Sometimes the guitar player gets a little so focused on the instrument, that they haven't really asked themselves if  a modal scale pattern is actually played differently on an acoustic guitar fretboard from one on an electric guitar, or that the tonal tensions and tonality being expressed is somehow different musically or theoretical from one instrument versus the other.  This applies to blues versus rock, or jazz versus metal.  The speed of the guitar lines played, or the level of musical expressiveness may or may not be different but the core essentials are the same.

Blues guitar arpeggios or chords are what compared to metal arpeggios or chords, which are different from rock arpeggios or chords?
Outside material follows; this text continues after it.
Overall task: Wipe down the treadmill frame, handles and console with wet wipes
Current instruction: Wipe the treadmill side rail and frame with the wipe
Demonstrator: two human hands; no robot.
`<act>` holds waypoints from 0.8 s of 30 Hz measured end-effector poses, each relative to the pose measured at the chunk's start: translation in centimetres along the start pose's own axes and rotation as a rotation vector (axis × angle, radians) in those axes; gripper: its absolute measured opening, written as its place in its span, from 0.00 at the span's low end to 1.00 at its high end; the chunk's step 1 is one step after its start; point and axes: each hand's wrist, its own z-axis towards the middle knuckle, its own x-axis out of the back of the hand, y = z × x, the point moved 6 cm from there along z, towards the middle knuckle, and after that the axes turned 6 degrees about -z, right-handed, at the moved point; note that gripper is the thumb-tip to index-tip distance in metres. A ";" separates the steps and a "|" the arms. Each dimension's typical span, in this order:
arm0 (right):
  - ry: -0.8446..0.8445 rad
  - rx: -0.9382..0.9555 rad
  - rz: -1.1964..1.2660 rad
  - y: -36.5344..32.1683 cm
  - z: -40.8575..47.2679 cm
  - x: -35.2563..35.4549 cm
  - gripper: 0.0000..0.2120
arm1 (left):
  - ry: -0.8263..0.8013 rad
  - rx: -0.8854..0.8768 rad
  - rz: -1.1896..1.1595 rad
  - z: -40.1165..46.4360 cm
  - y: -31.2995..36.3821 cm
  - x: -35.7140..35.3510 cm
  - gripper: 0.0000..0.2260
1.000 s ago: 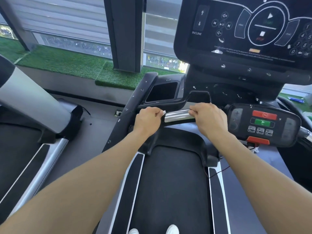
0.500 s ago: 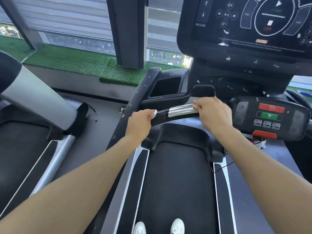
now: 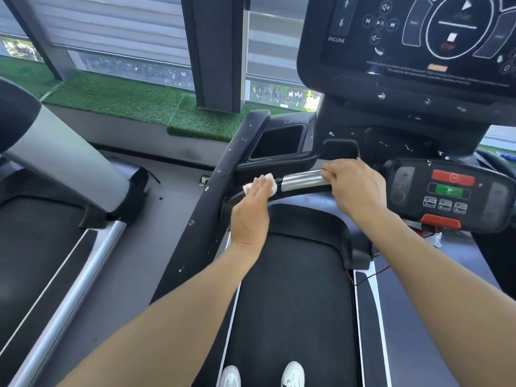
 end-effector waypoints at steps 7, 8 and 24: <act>-0.003 0.001 -0.010 0.1 0.0 -0.1 0.08 | -0.024 0.273 0.131 -0.7 -3.2 0.3 0.16; 0.000 0.008 -0.010 0.1 -0.1 -0.3 0.07 | -0.012 0.269 0.089 -0.8 -2.3 -0.3 0.18; 0.040 0.027 0.020 -0.1 -0.2 -0.2 0.10 | 0.013 -0.063 -0.135 0.0 3.5 -1.9 0.25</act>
Which really are of no interest to those interested in funk arpeggios or chords because even funk scales are of course totally different from metal scales.  Hopefully you see that sometimes we over think too much based on styles versus fundamentals.

Guitar students don't feel that they can find a program that delivers the kind of serious education they need.  Until they have experienced a great guitar learning program, most guitar students simply can't comprehend one actually exists until they have tried it and realize there is guitar software that is far more intense but clearer and more rewarding than anything they have used prior.